■ **TASK REQUIREMENTS**
An exact repetition of the data below, without images, is the expected answer.

■ **DATA BELOW**

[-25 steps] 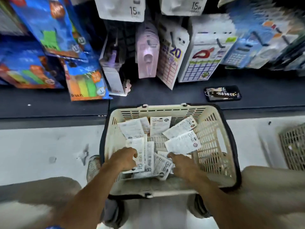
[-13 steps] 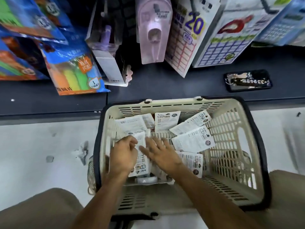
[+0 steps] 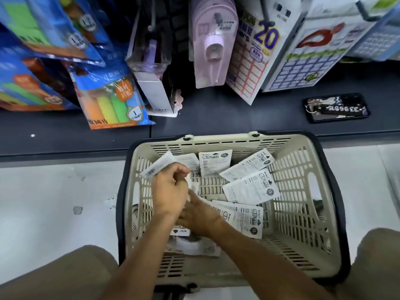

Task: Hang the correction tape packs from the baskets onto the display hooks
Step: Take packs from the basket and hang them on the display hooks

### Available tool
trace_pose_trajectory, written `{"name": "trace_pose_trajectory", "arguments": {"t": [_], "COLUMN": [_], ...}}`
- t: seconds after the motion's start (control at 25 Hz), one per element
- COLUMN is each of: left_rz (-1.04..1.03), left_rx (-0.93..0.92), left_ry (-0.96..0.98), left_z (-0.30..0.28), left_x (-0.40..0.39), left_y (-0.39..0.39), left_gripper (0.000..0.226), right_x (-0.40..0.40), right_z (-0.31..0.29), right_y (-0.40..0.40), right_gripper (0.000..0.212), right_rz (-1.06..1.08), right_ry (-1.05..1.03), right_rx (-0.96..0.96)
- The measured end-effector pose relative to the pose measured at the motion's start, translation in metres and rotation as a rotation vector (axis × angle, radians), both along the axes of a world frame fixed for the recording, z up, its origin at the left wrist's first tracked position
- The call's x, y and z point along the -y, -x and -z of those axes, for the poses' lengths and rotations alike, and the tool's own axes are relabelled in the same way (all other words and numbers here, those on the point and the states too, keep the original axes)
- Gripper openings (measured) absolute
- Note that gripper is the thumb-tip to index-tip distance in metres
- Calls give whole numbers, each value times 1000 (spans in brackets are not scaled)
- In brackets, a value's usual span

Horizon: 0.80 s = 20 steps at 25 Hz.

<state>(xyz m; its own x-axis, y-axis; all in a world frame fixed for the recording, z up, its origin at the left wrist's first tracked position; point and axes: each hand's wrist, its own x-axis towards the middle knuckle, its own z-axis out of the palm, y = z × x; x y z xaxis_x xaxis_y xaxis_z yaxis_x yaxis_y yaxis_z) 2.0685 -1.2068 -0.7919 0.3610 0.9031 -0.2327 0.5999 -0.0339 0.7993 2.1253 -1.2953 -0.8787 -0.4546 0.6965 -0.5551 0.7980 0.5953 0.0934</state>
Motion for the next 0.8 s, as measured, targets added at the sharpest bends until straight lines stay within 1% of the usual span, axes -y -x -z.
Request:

■ **RESULT OF THIS EXERCISE**
[-25 steps] 
[-13 steps] 
[+0 steps] 

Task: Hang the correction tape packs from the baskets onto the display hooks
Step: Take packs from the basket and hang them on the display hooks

### Available tool
trace_pose_trajectory, written `{"name": "trace_pose_trajectory", "arguments": {"t": [_], "COLUMN": [_], ...}}`
- t: seconds after the motion's start (control at 25 Hz), one per element
- COLUMN is each of: left_rz (-1.04..1.03), left_rx (-0.93..0.92), left_ry (-0.96..0.98), left_z (-0.30..0.28), left_x (-0.40..0.39), left_y (-0.39..0.39), left_gripper (0.000..0.226), right_x (-0.40..0.40), right_z (-0.31..0.29), right_y (-0.40..0.40), right_gripper (0.000..0.212), right_rz (-1.06..1.08), right_ry (-1.05..1.03), right_rx (-0.96..0.96)
- The measured end-effector pose relative to the pose measured at the motion's start, translation in metres and rotation as a rotation vector (axis × angle, radians), both along the axes of a world frame fixed for the recording, z up, its origin at the left wrist's first tracked position
- The call's x, y and z point along the -y, -x and -z of those axes, for the poses' lengths and rotations alike, and the tool's own axes are relabelled in the same way (all other words and numbers here, those on the point and the states too, keep the original axes)
- Gripper openings (measured) absolute
- Note that gripper is the thumb-tip to index-tip distance in metres
- Calls give whole numbers, each value times 1000 (spans in brackets are not scaled)
- In brackets, a value's usual span

Horizon: 0.80 s = 20 steps at 25 Hz.

<state>(xyz m; its own x-axis, y-axis; all in a world frame fixed for the recording, z up, its origin at the left wrist's first tracked position; point and axes: each hand's wrist, its own x-axis towards the middle knuckle, its own z-axis out of the palm, y = z × x; x y z xaxis_x xaxis_y xaxis_z yaxis_x yaxis_y yaxis_z) 2.0685 -1.2068 -0.7919 0.3610 0.9031 -0.2327 0.5999 -0.0339 0.7993 2.1253 -1.2953 -0.8787 -0.4546 0.6965 -0.5551 0.7980 0.5953 0.0934</state>
Motion for the next 0.8 s, as measured, targets added at the sharpest bends until straight lines stay within 1% of the usual span, axes -y -x -z.
Request:

Nothing else belongs to this answer.